At the time of the shooting, the 16-year-old who fired at Lee was facing a charge of assault with intent to murder related to another shooting that took place in the same city on September 20.

=== 2022 Hanes Mall Boulevard shooting ===
On June 28, 2022, three members of Dads Against Predators were involved in a shooting at a Target store on Hanes Mall Boulevard, a shopping mall located in Winston-Salem, North Carolina. The alleged predator had proposed meeting at an abandoned quarry in the woods, but was convinced to meet at Target instead.
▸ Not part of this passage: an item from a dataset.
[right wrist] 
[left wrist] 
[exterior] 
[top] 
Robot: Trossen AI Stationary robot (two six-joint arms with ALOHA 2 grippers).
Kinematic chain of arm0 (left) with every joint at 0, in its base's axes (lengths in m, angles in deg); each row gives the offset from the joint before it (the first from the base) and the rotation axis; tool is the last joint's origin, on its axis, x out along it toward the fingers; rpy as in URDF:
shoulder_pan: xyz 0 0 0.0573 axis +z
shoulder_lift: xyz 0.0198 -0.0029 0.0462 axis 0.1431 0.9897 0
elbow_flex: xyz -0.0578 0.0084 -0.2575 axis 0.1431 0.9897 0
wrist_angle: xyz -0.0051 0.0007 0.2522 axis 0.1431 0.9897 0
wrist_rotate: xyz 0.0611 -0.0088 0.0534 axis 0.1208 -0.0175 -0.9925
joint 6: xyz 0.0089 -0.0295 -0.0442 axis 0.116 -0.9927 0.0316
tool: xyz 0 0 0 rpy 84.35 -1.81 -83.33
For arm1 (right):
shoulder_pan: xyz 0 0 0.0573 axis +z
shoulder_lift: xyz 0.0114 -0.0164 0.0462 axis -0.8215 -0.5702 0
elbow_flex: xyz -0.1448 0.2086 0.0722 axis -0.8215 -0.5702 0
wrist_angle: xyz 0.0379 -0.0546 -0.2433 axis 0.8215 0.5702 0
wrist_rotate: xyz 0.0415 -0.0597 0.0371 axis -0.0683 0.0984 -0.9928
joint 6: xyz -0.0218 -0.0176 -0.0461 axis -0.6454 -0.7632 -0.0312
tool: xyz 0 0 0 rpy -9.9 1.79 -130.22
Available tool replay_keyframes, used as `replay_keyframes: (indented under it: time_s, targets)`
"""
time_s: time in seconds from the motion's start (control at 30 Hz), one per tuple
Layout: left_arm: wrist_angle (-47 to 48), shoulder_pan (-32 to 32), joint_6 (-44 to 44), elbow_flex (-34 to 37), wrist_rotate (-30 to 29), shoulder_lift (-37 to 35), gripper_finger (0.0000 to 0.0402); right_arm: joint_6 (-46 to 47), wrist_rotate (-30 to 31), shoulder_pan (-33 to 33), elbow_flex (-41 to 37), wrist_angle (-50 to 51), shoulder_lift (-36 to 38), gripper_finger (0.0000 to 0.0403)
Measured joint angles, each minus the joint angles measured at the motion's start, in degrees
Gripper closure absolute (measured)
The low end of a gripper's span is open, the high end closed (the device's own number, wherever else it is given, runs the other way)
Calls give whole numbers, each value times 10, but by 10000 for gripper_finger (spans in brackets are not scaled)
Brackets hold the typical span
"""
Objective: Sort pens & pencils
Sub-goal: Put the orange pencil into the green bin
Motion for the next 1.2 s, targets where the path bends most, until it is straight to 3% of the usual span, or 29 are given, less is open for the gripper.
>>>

According to police, three members of DAP lured a man to the Target store using a social media account, the target noticed a camera and lunged for it, causing the camera to drop, after which one vigilante assaulted the target. The target, who brought a gun with them to meet the underage girl, and a fight ensued, during which he shot one of the group's leaders, Carnicom, in the leg. The target of the vigilante group subsequently drove to a local hospital, where he was treated for minor head injuries.

In January 2023, the Winston-Salem Police Department issued an arrest warrant for each of the three vigilantes associated with the shooting. It also charged the man they had lured for carrying a concealed gun. The assistant chief of the Fremont Police Department stated that he was not surprised by the shooting because, he said, the organization had been banned from several Ohio stores due to their meet-ups often culminating in violence.

=== Jay Carnicom 2026 assault allegations ===
Jay Carnicom was charged by Clay County, Florida authorities in 2026 after a confrontation with an alleged predator turned violent. Police stated that Carnicom used excessive force during the incident, which included assaulting the individual and forcing them to eat cigarette butts.